» **TASK INSTRUCTIONS**: Which lines of the entries below run from the one holding "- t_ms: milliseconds" to the one holding "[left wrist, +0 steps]", inclusive? Set down exactly those lines and no others.

Data excerpts
◇ ◇ ◇ ◇ ◇ ◇ ◇
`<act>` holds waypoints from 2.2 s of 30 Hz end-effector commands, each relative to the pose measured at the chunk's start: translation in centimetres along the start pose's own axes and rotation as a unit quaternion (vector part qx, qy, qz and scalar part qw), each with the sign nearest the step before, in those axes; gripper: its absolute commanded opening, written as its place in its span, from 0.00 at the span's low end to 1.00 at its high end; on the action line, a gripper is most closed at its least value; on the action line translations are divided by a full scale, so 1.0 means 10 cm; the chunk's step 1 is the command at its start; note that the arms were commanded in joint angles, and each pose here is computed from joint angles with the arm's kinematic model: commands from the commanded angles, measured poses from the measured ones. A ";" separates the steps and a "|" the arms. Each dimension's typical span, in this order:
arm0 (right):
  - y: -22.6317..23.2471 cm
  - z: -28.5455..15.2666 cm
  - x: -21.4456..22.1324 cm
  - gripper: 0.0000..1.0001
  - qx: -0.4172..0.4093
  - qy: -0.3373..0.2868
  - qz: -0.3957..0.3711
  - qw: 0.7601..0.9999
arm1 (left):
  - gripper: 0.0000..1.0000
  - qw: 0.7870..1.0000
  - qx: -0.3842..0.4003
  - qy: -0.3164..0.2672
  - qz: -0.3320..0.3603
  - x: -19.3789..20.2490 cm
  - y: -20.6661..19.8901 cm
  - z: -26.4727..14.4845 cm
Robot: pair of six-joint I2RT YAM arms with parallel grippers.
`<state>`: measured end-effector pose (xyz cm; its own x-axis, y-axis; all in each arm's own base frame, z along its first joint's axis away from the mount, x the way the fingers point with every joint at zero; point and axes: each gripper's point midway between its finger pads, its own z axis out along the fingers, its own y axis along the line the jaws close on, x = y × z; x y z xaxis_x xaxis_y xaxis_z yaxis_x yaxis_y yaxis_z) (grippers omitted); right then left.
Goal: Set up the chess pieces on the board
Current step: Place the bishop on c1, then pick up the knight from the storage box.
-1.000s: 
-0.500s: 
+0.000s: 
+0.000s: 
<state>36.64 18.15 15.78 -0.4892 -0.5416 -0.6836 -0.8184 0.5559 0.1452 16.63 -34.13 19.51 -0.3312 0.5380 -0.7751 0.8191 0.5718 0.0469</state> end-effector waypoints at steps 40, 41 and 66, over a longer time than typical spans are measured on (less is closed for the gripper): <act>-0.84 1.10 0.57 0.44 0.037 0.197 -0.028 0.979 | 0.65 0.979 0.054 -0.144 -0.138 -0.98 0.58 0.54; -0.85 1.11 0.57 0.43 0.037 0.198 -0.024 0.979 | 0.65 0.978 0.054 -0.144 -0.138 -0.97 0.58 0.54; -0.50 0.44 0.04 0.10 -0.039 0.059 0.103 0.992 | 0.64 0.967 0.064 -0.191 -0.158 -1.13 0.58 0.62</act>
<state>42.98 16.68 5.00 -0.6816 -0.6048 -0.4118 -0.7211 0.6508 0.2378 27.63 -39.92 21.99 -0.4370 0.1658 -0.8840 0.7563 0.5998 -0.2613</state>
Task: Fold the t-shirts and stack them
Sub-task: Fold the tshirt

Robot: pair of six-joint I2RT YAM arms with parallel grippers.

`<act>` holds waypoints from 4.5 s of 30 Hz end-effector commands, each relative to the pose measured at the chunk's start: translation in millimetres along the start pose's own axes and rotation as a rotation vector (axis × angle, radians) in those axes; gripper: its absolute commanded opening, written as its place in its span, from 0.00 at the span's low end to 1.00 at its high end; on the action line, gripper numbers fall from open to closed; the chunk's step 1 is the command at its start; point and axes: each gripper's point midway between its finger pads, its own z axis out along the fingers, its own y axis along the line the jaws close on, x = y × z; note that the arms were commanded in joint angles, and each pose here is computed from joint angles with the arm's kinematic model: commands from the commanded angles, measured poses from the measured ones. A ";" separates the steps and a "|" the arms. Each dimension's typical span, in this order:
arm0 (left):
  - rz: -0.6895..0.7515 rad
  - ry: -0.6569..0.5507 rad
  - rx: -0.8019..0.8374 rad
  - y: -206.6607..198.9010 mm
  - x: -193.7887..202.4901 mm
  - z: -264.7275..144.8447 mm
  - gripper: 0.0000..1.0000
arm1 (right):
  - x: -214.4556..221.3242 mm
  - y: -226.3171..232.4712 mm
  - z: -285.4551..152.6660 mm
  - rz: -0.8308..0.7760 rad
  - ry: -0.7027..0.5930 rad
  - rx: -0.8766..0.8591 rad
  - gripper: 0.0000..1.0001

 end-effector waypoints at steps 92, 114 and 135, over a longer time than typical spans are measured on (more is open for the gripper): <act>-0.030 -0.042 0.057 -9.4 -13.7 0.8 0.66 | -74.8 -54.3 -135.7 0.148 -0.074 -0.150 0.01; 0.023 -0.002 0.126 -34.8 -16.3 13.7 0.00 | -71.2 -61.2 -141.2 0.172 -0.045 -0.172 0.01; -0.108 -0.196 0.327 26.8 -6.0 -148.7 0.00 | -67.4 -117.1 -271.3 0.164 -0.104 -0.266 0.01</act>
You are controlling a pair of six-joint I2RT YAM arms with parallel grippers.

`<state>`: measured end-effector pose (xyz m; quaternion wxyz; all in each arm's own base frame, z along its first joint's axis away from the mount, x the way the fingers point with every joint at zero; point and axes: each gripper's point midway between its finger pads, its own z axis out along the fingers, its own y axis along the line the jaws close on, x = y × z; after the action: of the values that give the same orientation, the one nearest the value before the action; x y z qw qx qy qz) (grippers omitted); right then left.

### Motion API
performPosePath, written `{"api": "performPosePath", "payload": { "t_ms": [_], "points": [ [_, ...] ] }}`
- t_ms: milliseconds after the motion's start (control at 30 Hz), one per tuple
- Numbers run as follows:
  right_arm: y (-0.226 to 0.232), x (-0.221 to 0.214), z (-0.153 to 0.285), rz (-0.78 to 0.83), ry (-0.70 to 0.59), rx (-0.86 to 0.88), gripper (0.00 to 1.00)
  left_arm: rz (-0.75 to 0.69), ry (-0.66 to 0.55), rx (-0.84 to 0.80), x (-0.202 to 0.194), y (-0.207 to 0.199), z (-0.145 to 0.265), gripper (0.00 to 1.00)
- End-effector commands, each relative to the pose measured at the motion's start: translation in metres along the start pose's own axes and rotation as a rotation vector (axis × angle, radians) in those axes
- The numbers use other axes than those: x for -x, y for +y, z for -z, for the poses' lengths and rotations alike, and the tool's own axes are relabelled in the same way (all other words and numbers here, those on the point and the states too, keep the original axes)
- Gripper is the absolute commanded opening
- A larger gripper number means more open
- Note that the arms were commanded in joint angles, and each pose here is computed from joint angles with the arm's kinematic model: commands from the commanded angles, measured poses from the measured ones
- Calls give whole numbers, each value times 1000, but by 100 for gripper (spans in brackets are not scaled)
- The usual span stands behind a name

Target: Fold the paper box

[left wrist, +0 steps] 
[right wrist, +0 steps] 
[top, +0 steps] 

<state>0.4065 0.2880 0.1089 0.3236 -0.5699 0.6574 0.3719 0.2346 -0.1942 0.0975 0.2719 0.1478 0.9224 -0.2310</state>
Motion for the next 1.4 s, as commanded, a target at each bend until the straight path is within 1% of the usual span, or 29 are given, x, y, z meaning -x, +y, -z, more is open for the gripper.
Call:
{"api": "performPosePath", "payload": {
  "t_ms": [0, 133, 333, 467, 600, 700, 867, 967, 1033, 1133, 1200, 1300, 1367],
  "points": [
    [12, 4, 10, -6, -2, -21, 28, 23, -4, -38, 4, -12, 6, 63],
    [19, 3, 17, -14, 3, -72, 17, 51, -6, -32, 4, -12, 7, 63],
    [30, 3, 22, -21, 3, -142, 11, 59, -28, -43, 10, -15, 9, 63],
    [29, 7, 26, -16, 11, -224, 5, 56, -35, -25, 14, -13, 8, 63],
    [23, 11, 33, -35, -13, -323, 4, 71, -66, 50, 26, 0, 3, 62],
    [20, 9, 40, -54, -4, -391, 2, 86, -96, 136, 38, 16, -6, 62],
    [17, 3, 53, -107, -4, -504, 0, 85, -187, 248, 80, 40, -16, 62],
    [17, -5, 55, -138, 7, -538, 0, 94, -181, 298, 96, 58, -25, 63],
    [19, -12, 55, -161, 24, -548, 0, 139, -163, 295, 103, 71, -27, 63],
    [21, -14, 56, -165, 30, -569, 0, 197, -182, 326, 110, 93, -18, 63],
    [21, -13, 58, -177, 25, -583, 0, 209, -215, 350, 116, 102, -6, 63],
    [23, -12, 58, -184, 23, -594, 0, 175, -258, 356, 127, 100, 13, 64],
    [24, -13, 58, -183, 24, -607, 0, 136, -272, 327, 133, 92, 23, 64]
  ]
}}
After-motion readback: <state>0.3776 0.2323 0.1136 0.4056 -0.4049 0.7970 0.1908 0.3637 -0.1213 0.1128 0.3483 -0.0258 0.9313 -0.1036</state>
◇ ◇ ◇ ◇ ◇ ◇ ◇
» **ANSWER TO THE EXERCISE**:
- t_ms: milliseconds after the motion's start (control at 30 Hz), one per tuple
- Numbers run as follows:
  right_arm: y (-0.226 to 0.232), x (-0.221 to 0.214), z (-0.153 to 0.285), rz (-0.78 to 0.83), ry (-0.70 to 0.59), rx (-0.86 to 0.88), gripper (0.00 to 1.00)
  left_arm: rz (-0.75 to 0.69), ry (-0.66 to 0.55), rx (-0.84 to 0.80), x (-0.202 to 0.194), y (-0.207 to 0.199), z (-0.145 to 0.265), gripper (0.00 to 1.00)
- End-effector commands, each relative to the pose measured at the motion's start: translation in metres along the start pose's own axes and rotation as a rotation vector (axis × angle, radians) in those axes
- The numbers use other axes than those: x for -x, y for +y, z for -z, for the poses' lengths and rotations alike, and the tool's own axes are relabelled in the same way (all other words and numbers here, those on the point and the states too, keep the original axes)
- Gripper is the absolute commanded opening
- A larger gripper number means more open
- Note that the arms were commanded in joint angles, and each pose here is computed from joint angles with the arm's kinematic model: commands from the commanded angles, measured poses from the measured ones
- Calls give whole numbers, each value times 1000, but by 100 for gripper (spans in brackets are not scaled)
- The usual span stands behind a name

Target: Fold the paper box

[left wrist, +0 steps] 

That completes the output for this exercise.